• Prompt:
Print every record exactly, but leave out the pictures.

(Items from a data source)
....................
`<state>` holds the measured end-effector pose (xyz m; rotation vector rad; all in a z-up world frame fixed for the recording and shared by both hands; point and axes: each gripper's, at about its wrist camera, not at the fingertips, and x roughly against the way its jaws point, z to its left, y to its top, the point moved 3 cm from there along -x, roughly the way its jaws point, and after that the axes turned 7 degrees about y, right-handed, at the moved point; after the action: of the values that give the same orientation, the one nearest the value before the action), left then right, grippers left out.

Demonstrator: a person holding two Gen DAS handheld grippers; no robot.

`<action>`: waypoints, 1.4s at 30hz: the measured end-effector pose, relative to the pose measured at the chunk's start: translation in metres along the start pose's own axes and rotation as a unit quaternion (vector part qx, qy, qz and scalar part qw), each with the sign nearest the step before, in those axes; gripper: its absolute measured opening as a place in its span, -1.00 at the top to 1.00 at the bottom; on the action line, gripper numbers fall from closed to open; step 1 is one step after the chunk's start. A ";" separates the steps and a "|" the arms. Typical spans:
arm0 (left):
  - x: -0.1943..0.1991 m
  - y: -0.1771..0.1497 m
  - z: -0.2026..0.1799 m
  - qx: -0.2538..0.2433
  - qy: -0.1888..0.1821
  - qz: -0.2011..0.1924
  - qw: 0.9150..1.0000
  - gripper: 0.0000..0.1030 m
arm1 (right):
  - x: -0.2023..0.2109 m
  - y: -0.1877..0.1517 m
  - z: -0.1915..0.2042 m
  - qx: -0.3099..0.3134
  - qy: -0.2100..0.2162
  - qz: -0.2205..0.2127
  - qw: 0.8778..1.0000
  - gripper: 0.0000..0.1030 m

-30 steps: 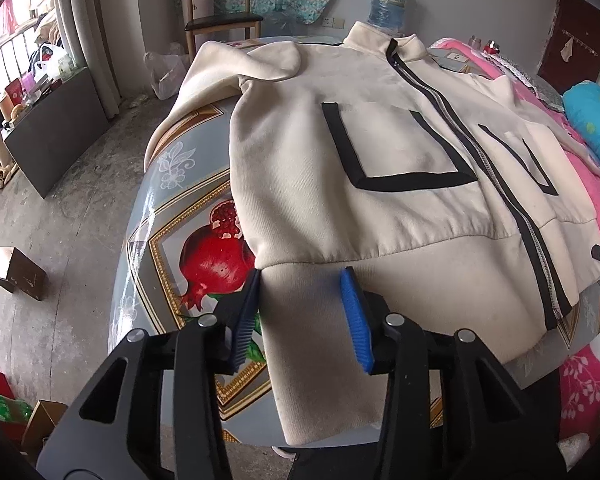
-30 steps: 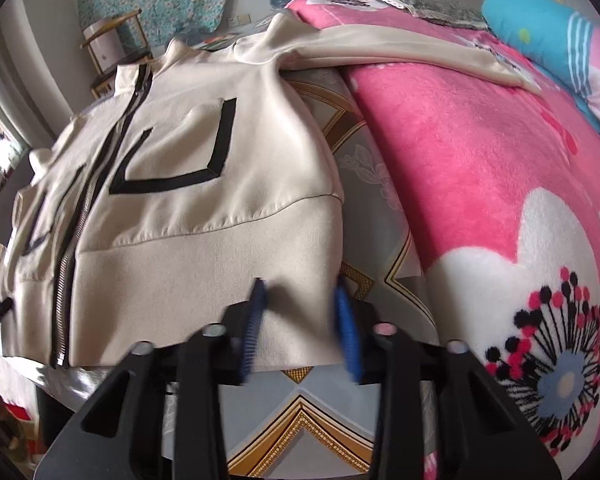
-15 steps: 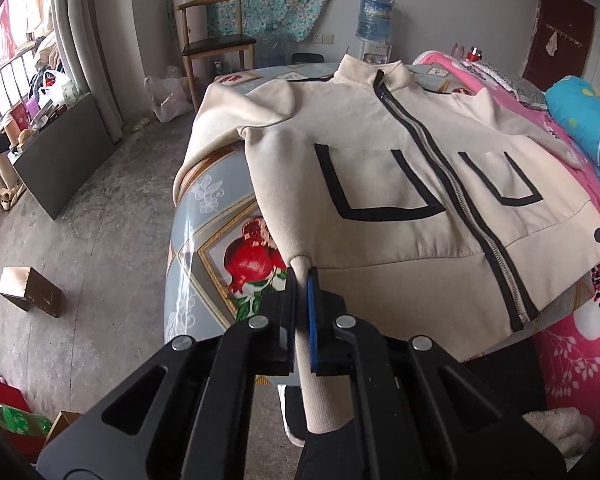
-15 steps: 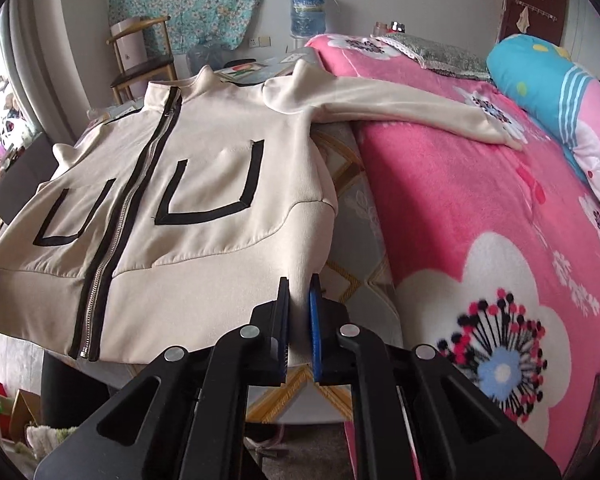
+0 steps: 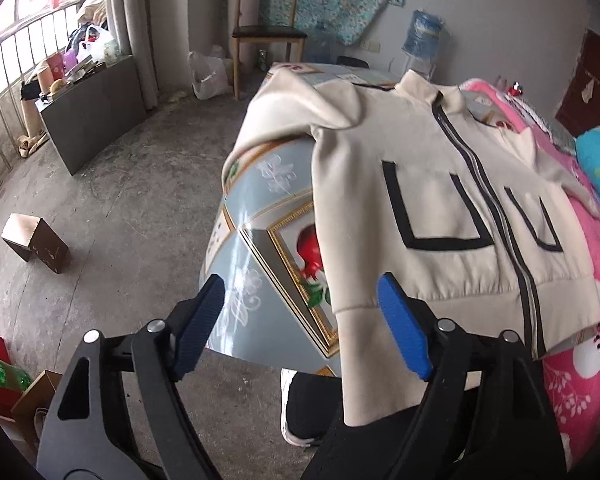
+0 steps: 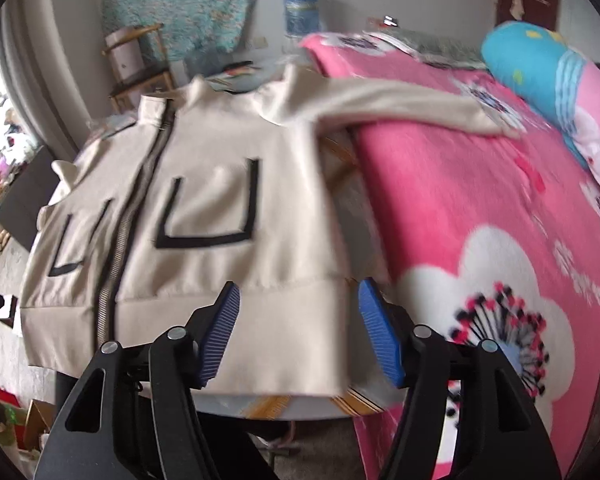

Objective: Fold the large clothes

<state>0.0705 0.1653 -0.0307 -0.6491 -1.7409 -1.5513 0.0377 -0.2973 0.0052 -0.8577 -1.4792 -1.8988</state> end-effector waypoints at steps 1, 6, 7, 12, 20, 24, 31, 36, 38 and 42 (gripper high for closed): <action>0.001 0.006 0.002 0.008 0.001 -0.007 1.000 -0.61 | -0.006 0.007 0.012 0.010 0.016 0.002 1.000 -0.38; -0.010 0.036 -0.012 0.014 0.020 -0.023 0.999 -0.70 | -0.047 0.025 0.085 0.082 0.047 0.022 0.995 -0.63; -0.014 0.039 -0.017 0.011 0.018 -0.022 1.000 -0.70 | -0.057 0.025 0.100 0.098 0.053 0.031 0.993 -0.66; -0.049 0.048 -0.070 -0.042 -0.005 0.026 0.999 -0.71 | -0.103 0.010 0.152 0.146 0.066 0.091 0.983 -0.71; -0.091 0.026 -0.123 -0.114 -0.005 0.078 0.990 -0.71 | -0.129 -0.010 0.157 0.159 0.055 0.123 0.978 -0.86; -0.096 0.015 -0.123 -0.118 -0.005 0.086 0.989 -0.73 | -0.132 -0.012 0.154 0.146 0.067 0.122 0.979 -0.88; -0.097 0.012 -0.119 -0.117 0.004 0.087 0.989 -0.85 | -0.135 -0.010 0.154 0.142 0.059 0.126 0.980 -0.89; -0.098 0.013 -0.119 -0.119 0.007 0.087 0.989 -0.88 | -0.134 -0.011 0.154 0.144 0.058 0.115 0.981 -0.89; -0.098 0.013 -0.119 -0.121 0.006 0.086 0.989 -0.88 | -0.134 -0.012 0.154 0.145 0.058 0.110 0.982 -0.89; -0.097 0.012 -0.119 -0.127 0.001 0.081 0.989 -0.88 | -0.134 -0.012 0.153 0.143 0.056 0.113 0.982 -0.89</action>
<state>0.1611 0.0581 -0.0944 -0.8912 -1.4612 -1.6708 0.1331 -0.1379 -0.0784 -0.7357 -1.4728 -1.5011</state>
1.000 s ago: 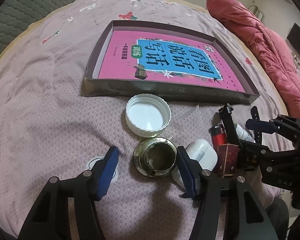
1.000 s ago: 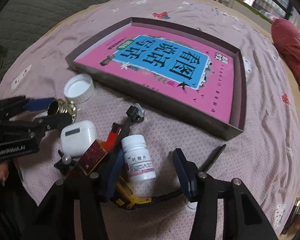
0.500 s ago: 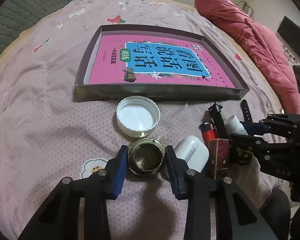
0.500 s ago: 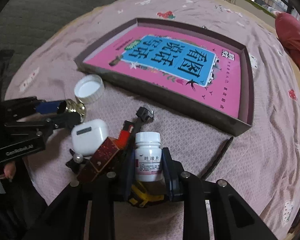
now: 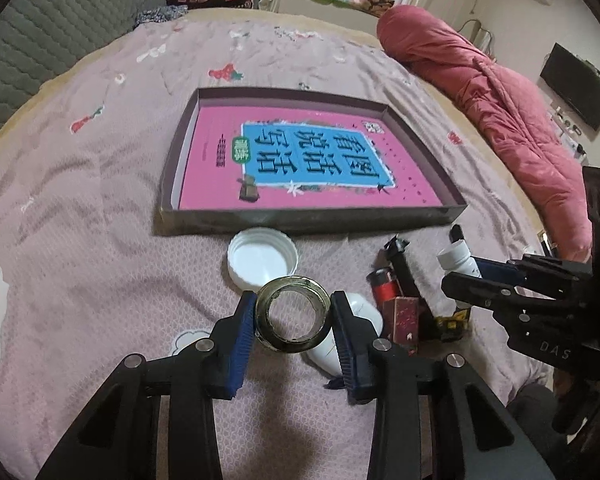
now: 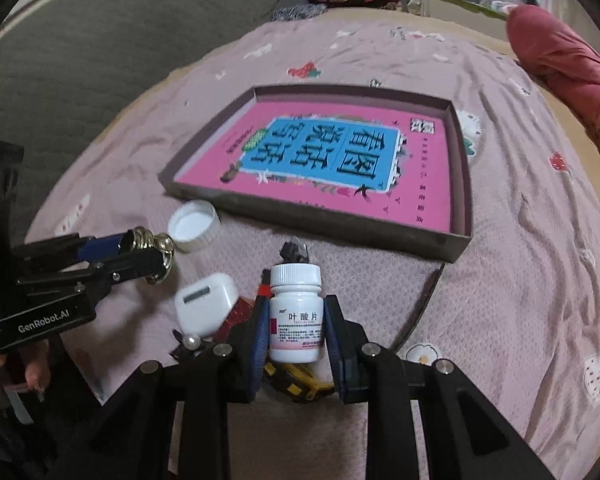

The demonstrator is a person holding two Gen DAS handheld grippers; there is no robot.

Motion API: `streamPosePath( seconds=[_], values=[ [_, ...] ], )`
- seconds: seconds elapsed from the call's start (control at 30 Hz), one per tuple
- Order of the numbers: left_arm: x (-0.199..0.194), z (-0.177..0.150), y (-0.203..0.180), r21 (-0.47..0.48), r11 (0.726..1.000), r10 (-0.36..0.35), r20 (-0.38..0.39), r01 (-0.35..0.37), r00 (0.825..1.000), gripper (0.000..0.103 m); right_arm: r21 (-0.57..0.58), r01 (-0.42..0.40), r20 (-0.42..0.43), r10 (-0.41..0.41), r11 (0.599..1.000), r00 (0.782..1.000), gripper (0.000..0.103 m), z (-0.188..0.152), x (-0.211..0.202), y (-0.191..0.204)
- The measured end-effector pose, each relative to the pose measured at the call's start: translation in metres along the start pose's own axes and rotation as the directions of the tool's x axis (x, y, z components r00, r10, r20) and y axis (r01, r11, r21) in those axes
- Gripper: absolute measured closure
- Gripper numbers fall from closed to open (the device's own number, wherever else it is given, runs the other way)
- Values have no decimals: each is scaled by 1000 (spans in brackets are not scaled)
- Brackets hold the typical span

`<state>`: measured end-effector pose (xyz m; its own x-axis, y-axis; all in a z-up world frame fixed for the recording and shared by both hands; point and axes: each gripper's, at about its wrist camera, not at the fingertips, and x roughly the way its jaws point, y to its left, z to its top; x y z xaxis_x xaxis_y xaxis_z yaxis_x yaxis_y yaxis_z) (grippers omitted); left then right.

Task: Organize rigid objects
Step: 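Close left gripper on the gold jar while right gripper closes on the pill bottle, then carry the gold jar with left tool while right tool carries the pill bottle into the tray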

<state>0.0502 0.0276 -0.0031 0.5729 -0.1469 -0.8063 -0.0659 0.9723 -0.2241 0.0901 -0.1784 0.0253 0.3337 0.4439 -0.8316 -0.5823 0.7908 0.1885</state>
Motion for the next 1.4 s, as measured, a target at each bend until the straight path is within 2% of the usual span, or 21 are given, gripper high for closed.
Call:
streamPosePath(
  seconds=[0.4,0.8,1.0,1.23,1.4],
  values=[
    [-8,14,-11,12,1000,24,37,-25,999,65,35,-1,91,-2,999,996,76,9,-19,9],
    [1,40,-9,15,998,57,55,-58,997,65,81,34,111,-43,996,993,76,22,-16,-2],
    [13,59,2,18,996,89,57,-90,994,65,96,67,126,-79,993,989,76,39,-14,-15],
    [37,89,22,12,991,135,37,-135,990,65,143,147,92,-161,979,983,76,65,6,-41],
    [55,99,34,-4,988,153,17,-153,988,65,170,196,52,-207,966,977,76,74,26,-54]
  ],
)
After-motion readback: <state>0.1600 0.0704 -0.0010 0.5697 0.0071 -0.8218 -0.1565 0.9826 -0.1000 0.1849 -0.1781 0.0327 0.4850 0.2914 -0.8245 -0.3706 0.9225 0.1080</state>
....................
• Written response:
`<state>` holds the measured end-effector pose (xyz m; rotation vector rad; all in a z-up world frame fixed for the recording and shared by both hands; point and axes: each gripper's, at about its wrist camera, not at the fingertips, and x roughly against the way its jaws point, z to its left, y to its top, the point moved 3 cm from there along -x, roughly the way its jaws point, and after that the axes turned 7 degrees about y, right-handed, at the moved point; after the action: of the values that give the same orientation, the one nearest the value before the action), left then right, grippers left out.

Demonstrator: a person holding two Gen DAS handheld grippers; no robot.

`<action>`: waypoints, 1.4s at 30hz: the measured end-effector pose, relative to the pose measured at the chunk's start: translation in metres along the start pose's own axes and rotation as a unit quaternion (vector part qx, qy, qz and scalar part qw), each with the sign nearest the step before, in those axes; gripper: its absolute measured opening as a place in its span, -1.00 at the top to 1.00 at the bottom; on the action line, gripper numbers fall from closed to open; step 1 is one step after the chunk's start. A ";" separates the steps and a "|" the arms. Typical spans:
arm0 (left):
  - x: -0.1943..0.1991 m
  - y: -0.1771..0.1497 m
  - z: -0.2026..0.1799 m
  - qx: -0.2538..0.2433
  - qy: -0.1888..0.1821
  - qz: -0.2011..0.1924
  - qw: 0.9150..1.0000
  - gripper: 0.0000..0.1030 m
arm1 (right):
  - x: -0.2023..0.2109 m
  - y: -0.1877..0.1517 m
  - z: -0.1915..0.2042 m
  - qx: -0.3099..0.3134
  - qy: -0.2100..0.2162
  - qz: -0.2205..0.2127
  - qw: 0.8778..1.0000
  - gripper: 0.0000..0.1030 m

-30 steps: 
-30 steps: 
-15 steps: 
-15 steps: 
+0 steps: 
+0 steps: 

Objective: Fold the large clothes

<state>0.0705 0.1653 -0.0307 -0.6491 -1.7409 -1.5513 0.0377 -0.2973 0.0052 -0.8577 -1.4792 -1.8988</state> end-effector waypoints at steps 1, 6, 7, 12, 20, 24, 31, 36, 38 and 42 (gripper high for closed): <action>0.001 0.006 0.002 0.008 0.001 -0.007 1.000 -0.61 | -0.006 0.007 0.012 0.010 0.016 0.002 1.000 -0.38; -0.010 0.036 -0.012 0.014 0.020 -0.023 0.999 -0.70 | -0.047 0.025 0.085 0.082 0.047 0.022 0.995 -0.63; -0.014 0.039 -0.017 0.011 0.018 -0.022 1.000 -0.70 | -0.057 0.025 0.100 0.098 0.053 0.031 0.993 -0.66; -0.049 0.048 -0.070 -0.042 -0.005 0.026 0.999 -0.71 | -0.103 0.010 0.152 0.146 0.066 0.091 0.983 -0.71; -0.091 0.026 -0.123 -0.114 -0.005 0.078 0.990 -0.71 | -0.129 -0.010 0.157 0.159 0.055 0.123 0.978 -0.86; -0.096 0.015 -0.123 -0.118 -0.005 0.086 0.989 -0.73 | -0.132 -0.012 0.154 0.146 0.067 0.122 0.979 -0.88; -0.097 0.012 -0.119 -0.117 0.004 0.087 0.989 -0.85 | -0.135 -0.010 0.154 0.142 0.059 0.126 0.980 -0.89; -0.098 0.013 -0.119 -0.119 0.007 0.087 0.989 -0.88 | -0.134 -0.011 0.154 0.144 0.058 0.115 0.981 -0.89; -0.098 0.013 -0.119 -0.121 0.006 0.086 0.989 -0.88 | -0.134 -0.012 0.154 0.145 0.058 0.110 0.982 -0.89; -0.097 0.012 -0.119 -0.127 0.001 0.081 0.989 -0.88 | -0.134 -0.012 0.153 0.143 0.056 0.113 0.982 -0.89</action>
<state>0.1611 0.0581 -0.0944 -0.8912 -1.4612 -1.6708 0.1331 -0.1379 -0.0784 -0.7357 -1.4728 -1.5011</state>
1.000 s ago: 
1.000 s ago: 
0.500 s ago: 
0.500 s ago: 
now: 
now: 

The demonstrator is a person holding two Gen DAS handheld grippers; there is no robot.

Motion API: `streamPosePath( seconds=[_], values=[ [_, ...] ], )`
- seconds: seconds elapsed from the call's start (control at 30 Hz), one per tuple
- Order of the numbers: left_arm: x (-0.199..0.194), z (-0.177..0.150), y (-0.203..0.180), r21 (-0.47..0.48), r11 (0.726..1.000), r10 (-0.36..0.35), r20 (-0.38..0.39), r01 (-0.35..0.37), r00 (0.825..1.000), gripper (0.000..0.103 m); right_arm: r21 (-0.57..0.58), r01 (-0.42..0.40), r20 (-0.42..0.43), r10 (-0.41..0.41), r11 (0.599..1.000), r00 (0.782..1.000), gripper (0.000..0.103 m), z (-0.188..0.152), x (-0.211..0.202), y (-0.191..0.204)
- The measured end-effector pose, each relative to the pose measured at the call's start: translation in metres along the start pose's own axes and rotation as the directions of the tool's x axis (x, y, z components r00, r10, r20) and y axis (r01, r11, r21) in those axes
- Gripper: absolute measured closure
- Gripper numbers fall from closed to open (the device's own number, wherever else it is given, runs the other way)
- Values have no decimals: each is scaled by 1000 (spans in brackets are not scaled)
- Brackets hold the typical span

`<state>`: measured end-effector pose (xyz m; its own x-axis, y-axis; all in a z-up world frame fixed for the recording and shared by both hands; point and axes: each gripper's, at about its wrist camera, not at the fingertips, and x roughly the way its jaws point, y to its left, z to its top; x y z xaxis_x xaxis_y xaxis_z yaxis_x yaxis_y yaxis_z) (grippers omitted); left then right.

Task: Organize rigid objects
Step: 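Close left gripper on the gold jar while right gripper closes on the pill bottle, then carry the gold jar with left tool while right tool carries the pill bottle into the tray
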
<state>0.0502 0.0276 -0.0031 0.5729 -0.1469 -0.8063 -0.0659 0.9723 -0.2241 0.0901 -0.1784 0.0253 0.3337 0.4439 -0.8316 -0.5823 0.7908 0.1885</state>
Motion for the next 1.4 s, as measured, a target at each bend until the straight path is within 2% of the usual span, or 21 are given, gripper high for closed.
Call:
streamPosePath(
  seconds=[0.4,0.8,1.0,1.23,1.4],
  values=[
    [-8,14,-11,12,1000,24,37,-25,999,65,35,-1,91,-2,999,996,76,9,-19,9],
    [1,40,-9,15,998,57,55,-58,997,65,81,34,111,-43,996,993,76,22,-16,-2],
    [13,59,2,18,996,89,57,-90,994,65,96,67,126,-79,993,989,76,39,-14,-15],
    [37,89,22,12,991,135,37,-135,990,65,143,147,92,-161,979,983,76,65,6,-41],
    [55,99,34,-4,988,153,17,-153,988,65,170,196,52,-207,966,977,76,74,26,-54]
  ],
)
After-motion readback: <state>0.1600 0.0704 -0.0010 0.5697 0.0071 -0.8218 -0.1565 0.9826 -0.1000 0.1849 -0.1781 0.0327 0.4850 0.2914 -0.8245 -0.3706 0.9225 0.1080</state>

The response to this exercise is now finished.